Franco–Moroccan filmmaker

Kamal Hachkar (Arabic: كمال هشكار; born 25 February 1977), is a Franco-Moroccan filmmaker, and academic. Kamal is best known as the director of the critically acclaim controversial documentary Tinghir-Jerusalem: The Echoes of the mellah.

==Personal life==
He was born on 25 February 1977 in Tinghir, Morocco to a Berber family. At the age of just six months, he left Morocco with his mother for France, where his father worked as a worker since 1968. However, he had regular visits to Tinghir during summer vacation. Kamal obtained a master's degree in medieval history of the Muslim worlds at the Sorbonne University.
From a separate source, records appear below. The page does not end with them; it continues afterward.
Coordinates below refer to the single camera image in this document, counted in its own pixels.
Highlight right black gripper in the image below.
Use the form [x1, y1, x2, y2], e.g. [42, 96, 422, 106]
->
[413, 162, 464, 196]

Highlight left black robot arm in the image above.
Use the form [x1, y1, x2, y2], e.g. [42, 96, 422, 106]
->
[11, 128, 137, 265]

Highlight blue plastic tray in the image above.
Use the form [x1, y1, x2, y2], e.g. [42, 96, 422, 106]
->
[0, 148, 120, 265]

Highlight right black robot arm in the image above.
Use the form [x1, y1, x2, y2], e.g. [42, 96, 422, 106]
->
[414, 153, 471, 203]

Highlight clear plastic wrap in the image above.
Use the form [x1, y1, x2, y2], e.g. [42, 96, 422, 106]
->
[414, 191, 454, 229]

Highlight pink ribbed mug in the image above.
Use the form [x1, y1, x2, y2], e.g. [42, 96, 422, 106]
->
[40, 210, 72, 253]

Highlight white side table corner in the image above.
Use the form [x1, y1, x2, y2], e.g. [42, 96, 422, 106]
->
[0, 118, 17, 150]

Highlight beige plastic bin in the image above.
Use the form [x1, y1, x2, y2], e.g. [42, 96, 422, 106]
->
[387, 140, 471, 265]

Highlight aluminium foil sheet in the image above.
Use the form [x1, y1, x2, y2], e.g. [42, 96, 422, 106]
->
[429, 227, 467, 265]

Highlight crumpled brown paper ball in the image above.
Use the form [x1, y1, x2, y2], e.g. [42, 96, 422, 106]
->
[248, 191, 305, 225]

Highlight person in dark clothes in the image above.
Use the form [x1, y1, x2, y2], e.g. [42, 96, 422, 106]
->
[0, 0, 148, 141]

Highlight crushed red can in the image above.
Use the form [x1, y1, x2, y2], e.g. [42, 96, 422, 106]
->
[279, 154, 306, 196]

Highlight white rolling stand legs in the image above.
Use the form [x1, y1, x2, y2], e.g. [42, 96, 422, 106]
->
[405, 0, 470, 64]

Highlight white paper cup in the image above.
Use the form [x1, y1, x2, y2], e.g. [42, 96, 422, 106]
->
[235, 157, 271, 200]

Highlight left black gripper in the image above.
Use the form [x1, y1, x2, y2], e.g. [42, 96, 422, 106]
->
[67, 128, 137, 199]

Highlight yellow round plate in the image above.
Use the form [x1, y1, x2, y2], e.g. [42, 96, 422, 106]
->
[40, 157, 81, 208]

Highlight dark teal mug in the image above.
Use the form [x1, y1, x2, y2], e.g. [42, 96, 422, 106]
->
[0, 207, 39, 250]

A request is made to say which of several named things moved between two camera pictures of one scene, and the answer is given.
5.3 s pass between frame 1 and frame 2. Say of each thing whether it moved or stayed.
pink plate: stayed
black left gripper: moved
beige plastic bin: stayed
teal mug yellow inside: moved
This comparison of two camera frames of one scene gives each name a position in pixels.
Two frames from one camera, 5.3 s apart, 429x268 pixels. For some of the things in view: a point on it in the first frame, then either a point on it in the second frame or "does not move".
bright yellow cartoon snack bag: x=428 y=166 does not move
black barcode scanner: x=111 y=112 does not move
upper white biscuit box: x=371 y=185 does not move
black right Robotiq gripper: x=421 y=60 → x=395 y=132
In 2005, he became a teacher after passing certificate of aptitude for teaching secondary education.

==Career==
In 2013, Kamal made his maiden documentary venture, Tinghir-Jerusalem: Les Échos du mellah. The film sets in time of the French protectorate in Morocco deals with the life and co–habitation of Berber Muslim and Jewish families in Tinghir during the desperate times. Even though, it was a controversial topic in Morocco, which was criticized by Islamists. Later the Justice and Development Party also joined the criticism citing that it as an invitation to normalize relations between Israel. However, the film received critical acclaim and several awards at the Moroccan National Film Festival.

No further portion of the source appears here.